Once your HTTP service is running, register it with the kernel by name: 
wattswarm --state-dir ./.ws-dev --store wattswarm.state \
  executors add my-runtime http://127.0.0.1:8787
Verify it responds correctly: 
wattswarm --state-dir ./.ws-dev --store wattswarm.state executors check my-runtime
List all registered executors: 
wattswarm --state-dir ./.ws-dev --store wattswarm.state executors list

Multi-Executor Pattern

You can register multiple executors at the same time and select which one to use per task run.
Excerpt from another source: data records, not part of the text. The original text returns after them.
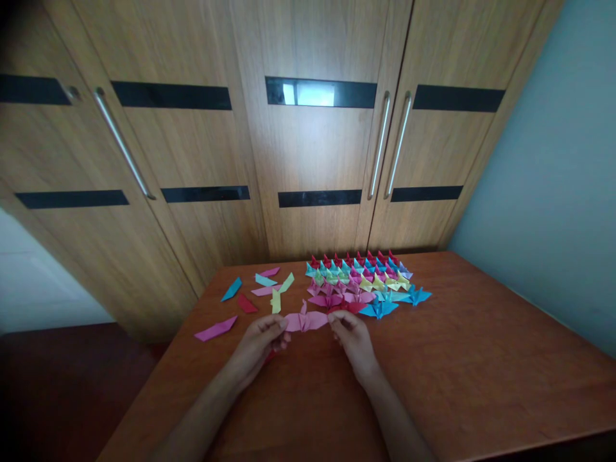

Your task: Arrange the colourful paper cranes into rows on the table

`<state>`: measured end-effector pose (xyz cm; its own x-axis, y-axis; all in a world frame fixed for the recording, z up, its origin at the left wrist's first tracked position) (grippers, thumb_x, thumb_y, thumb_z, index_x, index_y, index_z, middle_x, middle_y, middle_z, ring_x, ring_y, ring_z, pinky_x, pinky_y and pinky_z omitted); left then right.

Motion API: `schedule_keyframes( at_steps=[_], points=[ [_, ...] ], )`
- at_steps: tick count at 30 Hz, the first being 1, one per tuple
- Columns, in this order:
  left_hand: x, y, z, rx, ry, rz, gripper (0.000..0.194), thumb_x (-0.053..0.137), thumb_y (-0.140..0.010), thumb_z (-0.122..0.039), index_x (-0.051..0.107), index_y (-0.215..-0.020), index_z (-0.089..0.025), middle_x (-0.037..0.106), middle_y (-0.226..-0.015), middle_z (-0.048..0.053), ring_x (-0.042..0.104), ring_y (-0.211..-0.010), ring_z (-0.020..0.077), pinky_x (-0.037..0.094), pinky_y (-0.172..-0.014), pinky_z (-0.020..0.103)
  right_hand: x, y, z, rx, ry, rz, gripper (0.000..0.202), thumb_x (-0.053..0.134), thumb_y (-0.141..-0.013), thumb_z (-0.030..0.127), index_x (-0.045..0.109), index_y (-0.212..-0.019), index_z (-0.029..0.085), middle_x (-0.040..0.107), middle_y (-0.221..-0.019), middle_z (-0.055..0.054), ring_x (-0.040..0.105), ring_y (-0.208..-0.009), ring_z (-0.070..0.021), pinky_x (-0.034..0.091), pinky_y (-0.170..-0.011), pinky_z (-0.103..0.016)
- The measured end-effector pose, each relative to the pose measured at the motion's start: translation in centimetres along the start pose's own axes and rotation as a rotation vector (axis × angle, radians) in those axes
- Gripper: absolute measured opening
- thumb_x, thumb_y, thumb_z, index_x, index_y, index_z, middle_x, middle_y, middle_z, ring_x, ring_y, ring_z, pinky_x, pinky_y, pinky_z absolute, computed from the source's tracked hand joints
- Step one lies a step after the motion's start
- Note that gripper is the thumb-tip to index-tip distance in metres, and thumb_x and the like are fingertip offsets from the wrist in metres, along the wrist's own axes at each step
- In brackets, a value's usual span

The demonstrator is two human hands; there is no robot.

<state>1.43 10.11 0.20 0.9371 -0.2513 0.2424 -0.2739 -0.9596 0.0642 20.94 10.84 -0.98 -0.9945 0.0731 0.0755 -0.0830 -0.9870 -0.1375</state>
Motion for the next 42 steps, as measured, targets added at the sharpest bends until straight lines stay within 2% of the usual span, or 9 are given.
schedule_keyframes(
  at_steps=[4,11,17,21,26,29,32,36,42],
  points=[
    [-0.1,-0.2,0.1,-0.006,-0.108,-0.033,0.027,0.065,-0.076,-0.040,0.060,-0.070,-0.014,0.065,-0.065,0.002,0.053,-0.054,0.0084,0.035,-0.050,0.018,-1.2,1.2,2.6,-0.214,0.313,-0.200,0.032,0.056,-0.079,0.049,0.063,-0.085,0.018,0.065,-0.080,-0.005,0.058,-0.073,-0.0180,0.045,-0.066,-0.027],
    [0.8,-0.2,0.3,0.009,-0.225,-0.010,0.029,0.063,-0.075,-0.043,0.061,-0.073,-0.015,0.066,-0.066,0.003,0.054,-0.055,0.0104,0.035,-0.049,0.020,2.5,3.9,3.6,-0.339,0.660,-0.025,0.021,0.049,-0.086,0.036,0.059,-0.078,0.020,0.061,-0.069,0.000,0.055,-0.061,-0.0131,0.041,-0.058,-0.022],
    [1.8,-0.2,1.2,-0.005,-0.281,0.070,0.028,0.063,-0.074,-0.042,0.062,-0.072,-0.015,0.067,-0.064,0.002,0.054,-0.053,0.0107,0.037,-0.051,0.021,2.0,4.3,3.5,-0.411,0.861,-0.114,0.027,0.046,-0.087,0.034,0.052,-0.065,0.020,0.055,-0.058,0.002,0.051,-0.052,-0.0114,0.037,-0.051,-0.021],
    [2.1,-0.2,1.1,-0.005,-0.303,0.104,0.023,0.062,-0.076,-0.038,0.063,-0.074,-0.015,0.067,-0.065,0.003,0.055,-0.055,0.0109,0.039,-0.053,0.021,-1.4,4.5,4.2,-0.452,0.916,-0.187,0.029,0.045,-0.088,0.039,0.060,-0.073,0.018,0.064,-0.066,-0.002,0.057,-0.056,-0.0125,0.040,-0.054,-0.020],
    [2.5,-0.1,1.2,-0.001,-0.304,0.136,0.023,0.061,-0.076,-0.037,0.064,-0.075,-0.014,0.065,-0.065,0.003,0.055,-0.056,0.0111,0.040,-0.054,0.021,-9.5,4.4,5.4,-0.412,1.044,-0.346,0.036,0.044,-0.087,0.047,0.065,-0.083,0.017,0.067,-0.071,-0.005,0.060,-0.056,-0.0140,0.042,-0.054,-0.021],
    [2.8,-0.1,1.4,0.000,-0.304,0.139,0.024,0.062,-0.074,-0.038,0.064,-0.073,-0.014,0.064,-0.063,0.002,0.055,-0.055,0.0114,0.041,-0.054,0.022,-14.3,3.7,5.6,-0.308,1.251,-0.440,0.037,0.043,-0.087,0.048,0.065,-0.088,0.019,0.069,-0.077,-0.006,0.062,-0.058,-0.0159,0.039,-0.052,-0.023],
    [2.8,-0.1,1.4,-0.003,-0.296,0.136,0.024,0.063,-0.073,-0.038,0.063,-0.072,-0.015,0.064,-0.063,0.002,0.055,-0.055,0.0120,0.041,-0.054,0.022,-17.9,2.5,4.9,-0.084,1.455,-0.456,0.033,0.042,-0.087,0.045,0.065,-0.096,0.024,0.070,-0.087,-0.007,0.063,-0.063,-0.0183,0.035,-0.049,-0.023],
    [2.5,-0.2,1.6,-0.010,-0.321,0.124,0.023,0.062,-0.074,-0.037,0.064,-0.073,-0.015,0.065,-0.064,0.002,0.056,-0.056,0.0121,0.041,-0.054,0.022,-19.9,1.1,3.5,0.095,1.531,-0.385,0.034,0.038,-0.089,0.044,0.063,-0.105,0.026,0.070,-0.095,-0.009,0.065,-0.070,-0.0219,0.037,-0.052,-0.026],
    [2.3,-0.4,1.9,-0.003,-0.336,0.135,0.022,0.061,-0.075,-0.037,0.064,-0.074,-0.015,0.064,-0.065,0.002,0.056,-0.057,0.0122,0.041,-0.056,0.022,-20.0,-0.2,2.2,0.163,1.564,-0.303,0.038,0.034,-0.090,0.046,0.064,-0.100,0.024,0.068,-0.099,-0.011,0.065,-0.075,-0.0241,0.042,-0.057,-0.030]
  ],
)
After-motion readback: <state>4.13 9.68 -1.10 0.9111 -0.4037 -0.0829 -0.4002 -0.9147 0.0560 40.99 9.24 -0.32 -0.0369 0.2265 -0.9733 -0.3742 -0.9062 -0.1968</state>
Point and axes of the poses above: each hand's wrist, its own y-axis away from the middle knuckle, its own x-axis out of the palm, z = x × y, the point moved 9 cm from there along -y, towards the middle knuckle
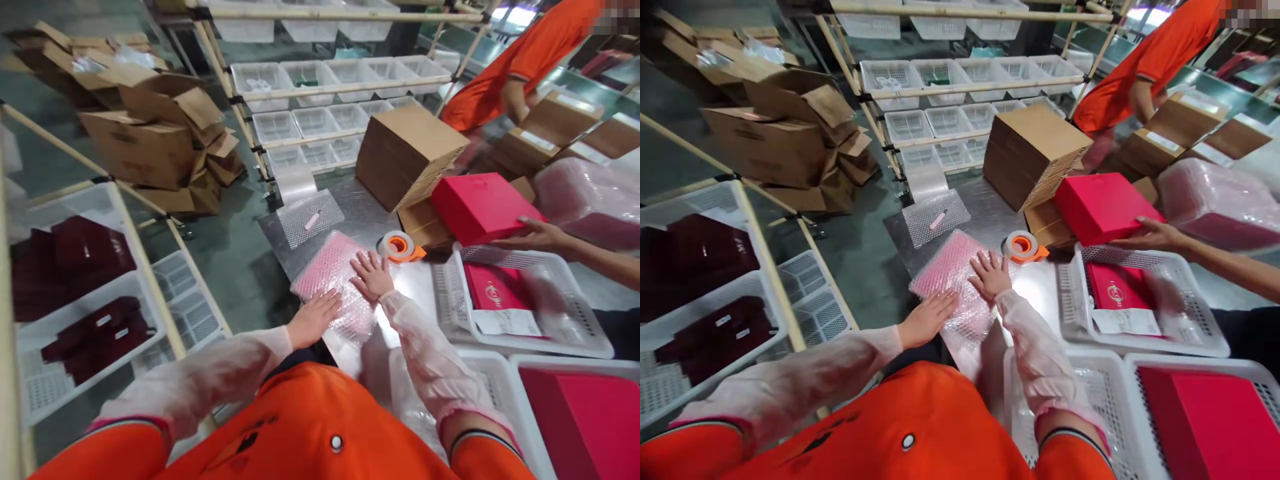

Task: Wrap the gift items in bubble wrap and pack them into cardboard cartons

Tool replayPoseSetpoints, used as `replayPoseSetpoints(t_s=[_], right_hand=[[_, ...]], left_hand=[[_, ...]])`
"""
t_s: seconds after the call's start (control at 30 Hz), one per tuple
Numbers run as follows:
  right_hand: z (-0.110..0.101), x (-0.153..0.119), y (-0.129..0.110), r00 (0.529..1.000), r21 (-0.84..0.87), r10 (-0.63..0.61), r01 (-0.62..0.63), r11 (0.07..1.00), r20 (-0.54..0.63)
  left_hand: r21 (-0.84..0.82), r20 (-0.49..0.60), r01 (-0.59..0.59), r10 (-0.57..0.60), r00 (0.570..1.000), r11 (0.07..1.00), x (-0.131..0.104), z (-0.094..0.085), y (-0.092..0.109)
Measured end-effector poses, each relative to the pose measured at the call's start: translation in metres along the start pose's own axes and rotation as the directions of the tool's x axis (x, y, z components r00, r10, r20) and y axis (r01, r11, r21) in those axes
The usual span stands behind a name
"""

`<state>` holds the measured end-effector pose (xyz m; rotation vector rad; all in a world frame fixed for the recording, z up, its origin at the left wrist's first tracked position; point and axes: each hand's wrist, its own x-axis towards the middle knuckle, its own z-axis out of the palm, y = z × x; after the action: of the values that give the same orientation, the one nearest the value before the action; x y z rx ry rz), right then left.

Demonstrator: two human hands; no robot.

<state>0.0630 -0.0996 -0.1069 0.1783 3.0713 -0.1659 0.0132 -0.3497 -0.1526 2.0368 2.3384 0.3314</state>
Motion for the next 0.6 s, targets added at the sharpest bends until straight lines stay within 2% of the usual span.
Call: replayPoseSetpoints(t_s=[0.1, 0.23, 0.3, 0.37, 0.43, 0.5, 0.57, 0.6], right_hand=[[-0.004, -0.006, -0.004, 0.999, 0.008, -0.036, 0.036, 0.999, -0.016], [0.002, -0.03, -0.031, 0.98, 0.048, -0.197, 0.198, 0.979, -0.012], [0.011, -0.044, -0.048, 0.97, 0.078, -0.239, 0.236, 0.969, 0.043], [0.018, -0.053, -0.061, 0.974, 0.095, -0.21, 0.202, 0.975, 0.088], [0.02, -0.057, -0.071, 0.983, 0.11, -0.16, 0.15, 0.983, 0.094], [0.018, -0.058, -0.078, 0.991, 0.138, -0.107, 0.096, 0.986, 0.08], [0.016, -0.06, -0.084, 0.997, 0.175, -0.049, 0.037, 0.984, 0.06], [0.015, -0.061, -0.086, 0.998, 0.195, -0.027, 0.016, 0.981, 0.053]], left_hand=[[0.047, 0.012, 0.054, -0.055, 0.998, 0.997, -0.002, 0.013, 0.012], [0.035, 0.048, 0.121, -0.122, 0.991, 0.992, -0.007, 0.032, 0.018], [-0.007, 0.039, 0.106, -0.106, 0.994, 0.994, -0.014, 0.04, 0.014], [-0.074, -0.016, 0.018, -0.019, 1.0, 0.997, -0.025, 0.043, 0.005], [-0.144, -0.12, -0.099, 0.082, 0.989, 0.985, -0.038, 0.039, -0.005], [-0.198, -0.244, -0.167, 0.117, 0.963, 0.966, -0.044, 0.026, -0.016], [-0.243, -0.347, -0.183, 0.09, 0.933, 0.953, -0.033, 0.005, -0.026], [-0.26, -0.382, -0.181, 0.071, 0.922, 0.948, -0.017, -0.009, -0.029]])
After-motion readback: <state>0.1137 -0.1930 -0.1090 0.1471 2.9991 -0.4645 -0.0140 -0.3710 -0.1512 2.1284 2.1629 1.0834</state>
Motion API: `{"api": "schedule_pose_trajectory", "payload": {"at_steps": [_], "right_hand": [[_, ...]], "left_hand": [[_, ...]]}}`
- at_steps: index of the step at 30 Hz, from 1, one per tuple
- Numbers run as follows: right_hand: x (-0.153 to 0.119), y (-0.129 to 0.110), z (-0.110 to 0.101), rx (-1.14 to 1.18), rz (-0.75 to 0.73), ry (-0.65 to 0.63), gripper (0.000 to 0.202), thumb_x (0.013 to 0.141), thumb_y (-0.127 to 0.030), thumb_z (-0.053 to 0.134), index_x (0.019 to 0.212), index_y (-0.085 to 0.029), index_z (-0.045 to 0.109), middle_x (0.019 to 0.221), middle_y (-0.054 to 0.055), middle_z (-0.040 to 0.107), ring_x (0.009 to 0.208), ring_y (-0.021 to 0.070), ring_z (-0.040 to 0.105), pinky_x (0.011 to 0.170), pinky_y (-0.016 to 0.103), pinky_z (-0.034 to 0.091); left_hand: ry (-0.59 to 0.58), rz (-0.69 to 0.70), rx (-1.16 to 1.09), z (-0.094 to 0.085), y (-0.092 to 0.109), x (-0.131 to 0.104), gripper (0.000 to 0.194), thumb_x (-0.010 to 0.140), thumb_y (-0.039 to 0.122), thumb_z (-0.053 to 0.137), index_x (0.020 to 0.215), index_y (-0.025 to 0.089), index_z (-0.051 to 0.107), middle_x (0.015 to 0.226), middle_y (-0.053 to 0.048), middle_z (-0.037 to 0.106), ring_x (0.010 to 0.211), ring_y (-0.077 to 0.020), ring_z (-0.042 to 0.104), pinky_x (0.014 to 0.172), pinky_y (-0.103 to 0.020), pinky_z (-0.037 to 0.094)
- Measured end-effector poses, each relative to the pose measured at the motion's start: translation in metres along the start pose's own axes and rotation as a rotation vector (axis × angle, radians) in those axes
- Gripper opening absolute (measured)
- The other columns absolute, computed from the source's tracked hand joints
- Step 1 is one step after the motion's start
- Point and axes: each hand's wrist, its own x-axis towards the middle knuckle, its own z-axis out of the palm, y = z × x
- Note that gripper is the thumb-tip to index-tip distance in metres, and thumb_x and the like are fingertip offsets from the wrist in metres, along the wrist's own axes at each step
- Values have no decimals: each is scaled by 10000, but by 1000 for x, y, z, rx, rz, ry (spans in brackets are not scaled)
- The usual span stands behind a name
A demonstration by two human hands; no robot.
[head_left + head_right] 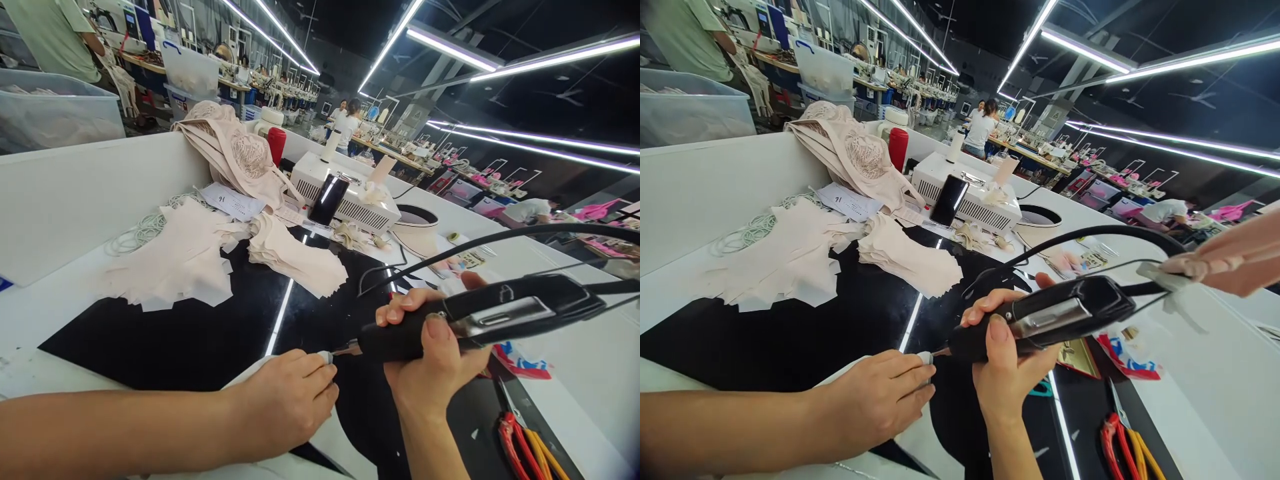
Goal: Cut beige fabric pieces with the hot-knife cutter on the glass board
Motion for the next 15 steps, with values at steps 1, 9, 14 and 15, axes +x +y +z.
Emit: {"api": "schedule_pose_trajectory", "payload": {"at_steps": [1, 9, 14, 15], "right_hand": [[0, 0, 0, 6, 0, -4, 441, 844, -255, 788, 1238, -295, 595, 814, -53, 665, 590, 111, 604, 550, 270, 567], [-4, 4, 3, 23, 13, -10, 518, 843, -254, 800, 1309, -297, 577, 798, -59, 664, 587, 119, 602, 537, 272, 563], [-6, 6, 3, 9, 14, 2, 538, 845, -277, 801, 1326, -299, 561, 805, -62, 652, 591, 119, 610, 543, 270, 560], [-6, 7, 3, 4, 11, -1, 536, 848, -285, 800, 1327, -299, 558, 808, -61, 653, 591, 120, 614, 546, 274, 564]], "left_hand": [[1, 0, -1, 0, 0, 0, 138, 1062, 168, 585, 1091, 133, 716, 1129, -122, 762, 1101, -221, 703, 901, -324, 562], [13, -6, 14, 4, -1, -1, 164, 1074, 205, 581, 1109, 120, 717, 1140, -108, 764, 1107, -205, 702, 942, -322, 558], [43, -27, 25, 2, 0, -2, 206, 1085, 218, 557, 1123, 97, 719, 1126, -92, 766, 1090, -199, 703, 913, -317, 558], [46, -36, 27, 1, 0, -1, 209, 1087, 216, 550, 1119, 99, 720, 1132, -90, 766, 1083, -196, 703, 901, -313, 558]]}}
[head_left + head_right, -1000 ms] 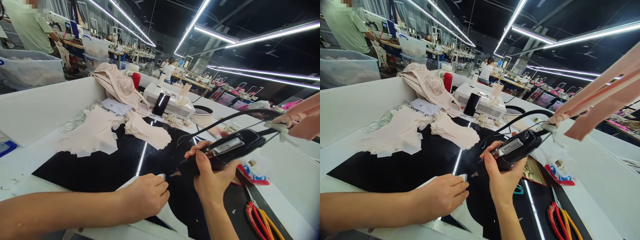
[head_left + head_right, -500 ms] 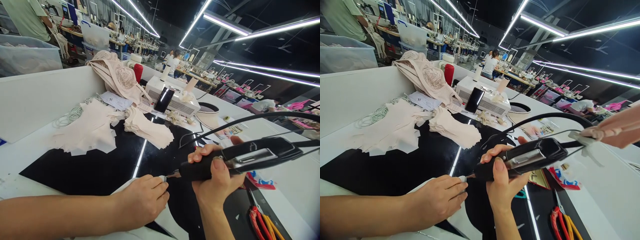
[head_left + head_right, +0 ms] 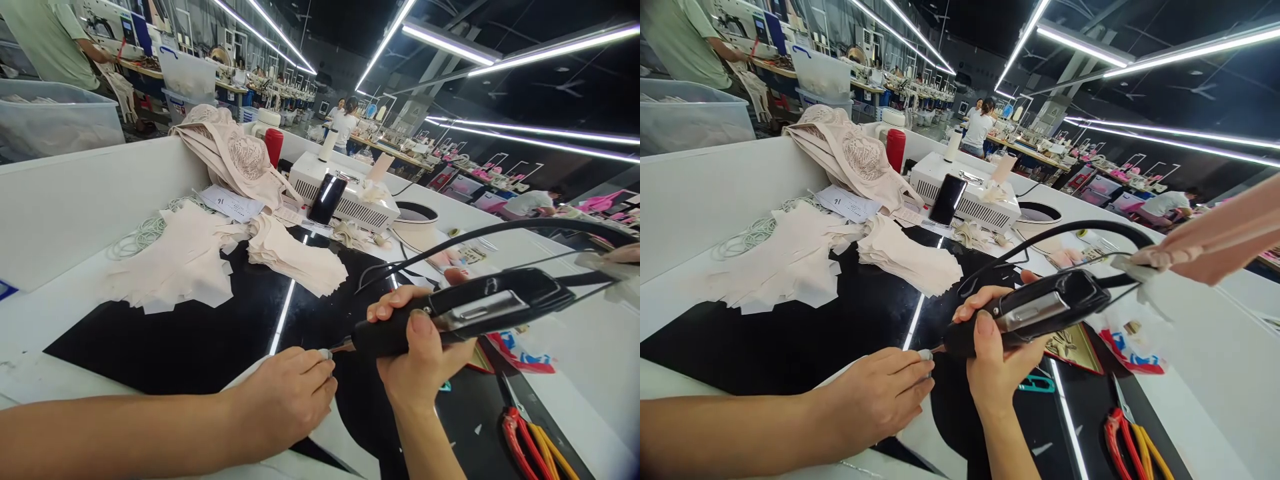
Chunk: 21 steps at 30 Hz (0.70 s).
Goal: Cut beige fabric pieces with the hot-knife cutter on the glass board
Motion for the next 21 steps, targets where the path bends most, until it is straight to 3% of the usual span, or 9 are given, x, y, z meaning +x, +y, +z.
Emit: {"api": "schedule_pose_trajectory", "payload": {"at_steps": [7, 21], "right_hand": [[1, 5, -4, -23, -30, -55, 478, 893, -273, 763, 1319, -287, 547, 815, -61, 678, 577, 125, 637, 583, 315, 602], [2, 8, -5, 12, 2, -87, 427, 897, -308, 787, 1246, -303, 542, 837, -68, 659, 583, 122, 623, 565, 311, 575]], "left_hand": [[54, -47, 39, -2, 5, -1, 134, 1045, 162, 608, 1069, 103, 726, 1150, -88, 770, 1048, -192, 706, 826, -309, 561], [-66, -15, 115, -6, 4, -6, 141, 995, 144, 638, 1101, 117, 727, 1195, -108, 760, 1049, -220, 700, 834, -323, 553]]}}
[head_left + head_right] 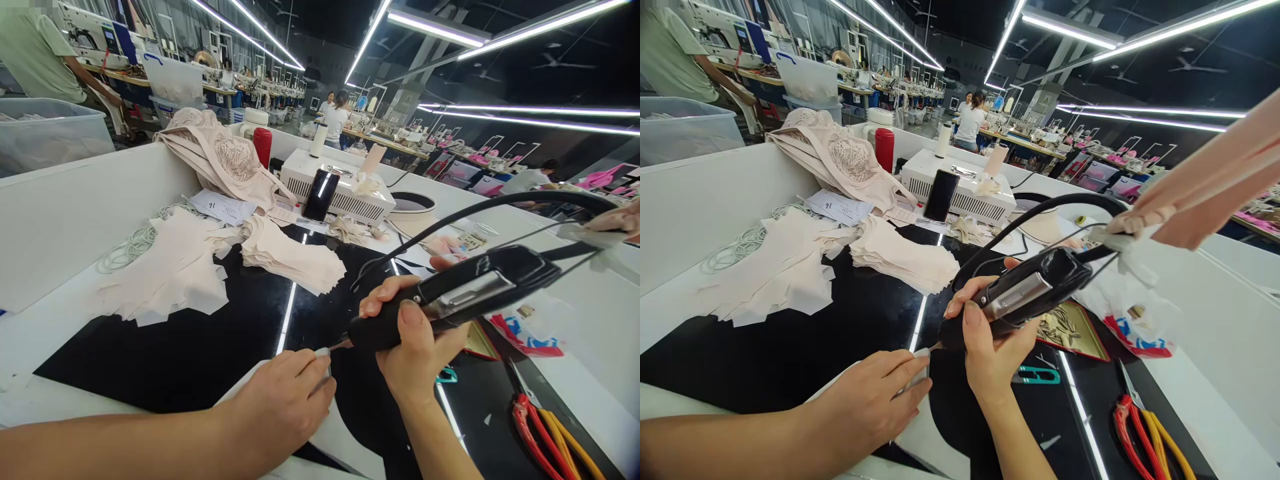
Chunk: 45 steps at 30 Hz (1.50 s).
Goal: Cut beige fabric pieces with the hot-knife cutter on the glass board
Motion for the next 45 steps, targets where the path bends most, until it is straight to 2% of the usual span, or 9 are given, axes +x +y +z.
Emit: {"api": "schedule_pose_trajectory", "payload": {"at_steps": [5, 10, 15, 22, 28, 38, 45], "right_hand": [[0, -1, 0, -12, 0, 12, 431, 889, -330, 788, 1244, -307, 544, 830, -66, 655, 569, 123, 620, 548, 303, 560], [-1, 1, 0, -15, -7, 9, 422, 898, -316, 778, 1250, -312, 546, 841, -65, 654, 579, 122, 617, 566, 308, 566], [-1, 1, 0, -11, -4, 14, 432, 898, -317, 782, 1261, -315, 548, 841, -64, 654, 579, 124, 617, 562, 304, 554], [-1, -1, 1, 4, -8, 4, 419, 898, -304, 782, 1251, -305, 557, 839, -67, 662, 579, 121, 618, 567, 312, 570], [0, -1, 3, 6, -1, 17, 427, 884, -309, 787, 1235, -300, 545, 820, -71, 660, 567, 123, 620, 561, 318, 576], [3, -9, 7, 6, -22, 75, 397, 870, -307, 788, 1203, -284, 573, 786, -67, 666, 550, 125, 614, 527, 299, 567], [-1, -4, 7, 13, -1, 41, 442, 874, -309, 791, 1250, -293, 559, 796, -66, 662, 561, 124, 609, 544, 306, 574]], "left_hand": [[-47, 24, 45, -6, -2, 6, 225, 1056, 190, 559, 1164, 89, 728, 1121, -90, 776, 1032, -195, 694, 901, -319, 528], [-83, 25, 52, -7, -3, 7, 299, 1101, 238, 496, 1202, 80, 730, 1158, -76, 773, 1091, -189, 670, 957, -324, 492], [-115, 42, 55, -8, -4, 7, 316, 1095, 254, 516, 1214, 55, 731, 1187, -77, 762, 1134, -208, 652, 962, -339, 480], [-90, 45, 58, -8, -3, 5, 324, 1097, 240, 498, 1198, 58, 747, 1175, -82, 767, 1129, -211, 654, 967, -337, 478], [-142, 88, 76, -6, -4, 4, 290, 1087, 241, 541, 1207, 79, 749, 1214, -96, 760, 1159, -223, 653, 980, -345, 466], [-84, 69, 81, 0, -2, -1, 309, 1094, 264, 543, 1219, 62, 741, 1230, -97, 760, 1169, -229, 655, 974, -353, 488], [-84, 85, 91, -4, -3, -1, 292, 1082, 222, 542, 1212, 62, 747, 1228, -93, 767, 1154, -220, 670, 959, -333, 518]]}}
This lets you test different models, route tasks to specialist agents, or fan out across different providers. 
# Register three executors
wattswarm --state-dir ./.ws-dev --store wattswarm.state executors add gpt-agent   http://127.0.0.1:8787
wattswarm --state-dir ./.ws-dev --store wattswarm.state executors add claude-agent http://127.0.0.1:8788
wattswarm --state-dir ./.ws-dev --store wattswarm.state executors add gemini-agent http://127.0.0.1:8789

# Run the same task against different executors
wattswarm --state-dir ./.ws-dev --store wattswarm.state \
  task run-real --executor gpt-agent --profile default --task-id task-001
wattswarm --state-dir ./.ws-dev --store wattswarm.state \
  task run-real --executor claude-agent --profile default --task-id task-002
In a multi-agent run spec, each agent entry can name a different executor — the worker automatically routes each step to the correct runtime.

Remote Executor Dispatch

For multi-node deployments, you can register an executor that is dispatched via network gossip to a remote node rather than called directly over HTTP: 
wattswarm --state-dir ./.ws-dev --store wattswarm.state \
  executors add remote-agent https://remote-node.example.com/runtime \
  --remote \
  --target-node <remote-node-id> \
  --scope region:us-east-1
FlagPurpose
--remoteMark this executor as a remote (gossip-dispatched) executor
--target-nodeDirect the task announcement to a specific node ID
--scopeOverride the network scope hint for announcement routing
Optional: POST /agent-events — If your runtime needs to react to lifecycle callbacks (relationship requests, step events, DM signals), implement an agent-events endpoint. Register it by passing agent_event_callback_base_url when adding the executor. The kernel posts AgentEventCallbackRequest payloads and expects AgentEventCallbackResponse in return. This endpoint is not required for basic execute/verify flows.